▶ The problem:
With the entries below as the source, tally the lines that contain the string "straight" and give the number only.

________________________

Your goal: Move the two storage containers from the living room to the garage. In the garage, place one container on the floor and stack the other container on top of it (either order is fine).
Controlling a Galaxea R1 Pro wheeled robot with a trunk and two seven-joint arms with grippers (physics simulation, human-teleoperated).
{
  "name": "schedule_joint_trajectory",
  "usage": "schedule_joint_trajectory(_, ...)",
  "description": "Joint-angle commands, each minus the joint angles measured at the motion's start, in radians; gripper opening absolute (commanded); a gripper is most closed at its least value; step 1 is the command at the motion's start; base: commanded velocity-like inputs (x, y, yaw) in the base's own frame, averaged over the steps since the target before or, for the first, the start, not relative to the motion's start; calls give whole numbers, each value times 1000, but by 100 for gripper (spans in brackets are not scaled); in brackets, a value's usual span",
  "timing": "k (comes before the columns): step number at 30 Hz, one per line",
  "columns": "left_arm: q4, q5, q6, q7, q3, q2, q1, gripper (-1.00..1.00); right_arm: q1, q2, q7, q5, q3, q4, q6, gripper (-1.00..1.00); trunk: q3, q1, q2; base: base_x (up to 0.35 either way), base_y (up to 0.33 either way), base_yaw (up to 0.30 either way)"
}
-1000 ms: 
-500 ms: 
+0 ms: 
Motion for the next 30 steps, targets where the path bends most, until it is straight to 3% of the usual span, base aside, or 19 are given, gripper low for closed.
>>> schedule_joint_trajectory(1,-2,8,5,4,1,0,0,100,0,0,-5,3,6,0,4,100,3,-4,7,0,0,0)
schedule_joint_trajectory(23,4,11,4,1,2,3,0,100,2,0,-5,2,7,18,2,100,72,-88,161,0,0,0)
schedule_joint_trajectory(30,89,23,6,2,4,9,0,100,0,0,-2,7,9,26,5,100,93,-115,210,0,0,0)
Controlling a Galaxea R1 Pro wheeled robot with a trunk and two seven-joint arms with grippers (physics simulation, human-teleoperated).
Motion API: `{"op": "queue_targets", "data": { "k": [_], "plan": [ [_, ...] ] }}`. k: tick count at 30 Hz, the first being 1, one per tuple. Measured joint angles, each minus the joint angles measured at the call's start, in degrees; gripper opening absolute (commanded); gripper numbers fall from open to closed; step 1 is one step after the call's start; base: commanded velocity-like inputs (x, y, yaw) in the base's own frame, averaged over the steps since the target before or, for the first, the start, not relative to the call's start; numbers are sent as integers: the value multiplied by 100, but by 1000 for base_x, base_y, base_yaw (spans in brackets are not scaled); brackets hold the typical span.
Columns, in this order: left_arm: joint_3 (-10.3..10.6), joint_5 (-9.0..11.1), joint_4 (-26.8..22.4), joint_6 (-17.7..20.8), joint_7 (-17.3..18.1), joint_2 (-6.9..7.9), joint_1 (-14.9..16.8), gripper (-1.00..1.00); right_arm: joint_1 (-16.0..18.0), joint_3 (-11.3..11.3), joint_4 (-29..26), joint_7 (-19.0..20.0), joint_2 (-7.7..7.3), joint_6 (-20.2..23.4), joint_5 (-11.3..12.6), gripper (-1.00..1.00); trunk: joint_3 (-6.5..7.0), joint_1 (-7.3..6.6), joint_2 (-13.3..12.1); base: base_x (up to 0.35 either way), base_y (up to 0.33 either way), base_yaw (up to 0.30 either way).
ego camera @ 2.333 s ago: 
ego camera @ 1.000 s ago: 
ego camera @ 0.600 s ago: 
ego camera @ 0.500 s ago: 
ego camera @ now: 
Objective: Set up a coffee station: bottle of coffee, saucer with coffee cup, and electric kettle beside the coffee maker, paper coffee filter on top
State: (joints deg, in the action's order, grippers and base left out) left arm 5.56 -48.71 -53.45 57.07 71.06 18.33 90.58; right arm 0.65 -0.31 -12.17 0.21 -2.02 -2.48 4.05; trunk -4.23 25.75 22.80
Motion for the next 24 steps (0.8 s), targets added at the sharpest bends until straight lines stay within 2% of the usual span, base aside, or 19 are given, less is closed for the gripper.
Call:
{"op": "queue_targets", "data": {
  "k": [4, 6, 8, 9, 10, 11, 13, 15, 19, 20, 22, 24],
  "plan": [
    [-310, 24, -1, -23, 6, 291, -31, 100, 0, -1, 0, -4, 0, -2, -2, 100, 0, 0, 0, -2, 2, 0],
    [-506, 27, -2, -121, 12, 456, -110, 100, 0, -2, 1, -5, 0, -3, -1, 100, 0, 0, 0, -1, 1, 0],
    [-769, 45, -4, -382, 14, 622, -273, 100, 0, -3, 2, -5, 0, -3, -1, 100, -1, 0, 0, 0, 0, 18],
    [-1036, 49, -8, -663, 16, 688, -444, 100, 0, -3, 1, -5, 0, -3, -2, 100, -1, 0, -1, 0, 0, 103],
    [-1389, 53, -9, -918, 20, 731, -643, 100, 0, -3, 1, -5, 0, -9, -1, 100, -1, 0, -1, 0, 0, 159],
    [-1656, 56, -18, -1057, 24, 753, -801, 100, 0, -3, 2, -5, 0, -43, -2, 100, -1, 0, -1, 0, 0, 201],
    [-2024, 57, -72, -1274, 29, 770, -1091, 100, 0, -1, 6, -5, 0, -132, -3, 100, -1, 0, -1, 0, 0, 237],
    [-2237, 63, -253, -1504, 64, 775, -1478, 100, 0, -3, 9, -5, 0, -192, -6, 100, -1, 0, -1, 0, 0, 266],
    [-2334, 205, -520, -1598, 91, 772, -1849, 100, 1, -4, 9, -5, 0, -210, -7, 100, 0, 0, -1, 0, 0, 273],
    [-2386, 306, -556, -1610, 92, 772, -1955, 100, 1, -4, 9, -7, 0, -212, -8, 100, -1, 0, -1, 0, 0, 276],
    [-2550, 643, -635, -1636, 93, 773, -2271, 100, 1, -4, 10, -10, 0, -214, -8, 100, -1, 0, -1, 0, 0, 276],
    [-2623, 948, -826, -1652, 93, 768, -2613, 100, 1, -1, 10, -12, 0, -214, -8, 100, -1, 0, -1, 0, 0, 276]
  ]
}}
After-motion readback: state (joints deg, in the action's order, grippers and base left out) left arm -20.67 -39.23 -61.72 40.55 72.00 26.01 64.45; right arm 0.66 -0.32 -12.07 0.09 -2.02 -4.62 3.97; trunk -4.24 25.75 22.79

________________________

▶ Your solution:
2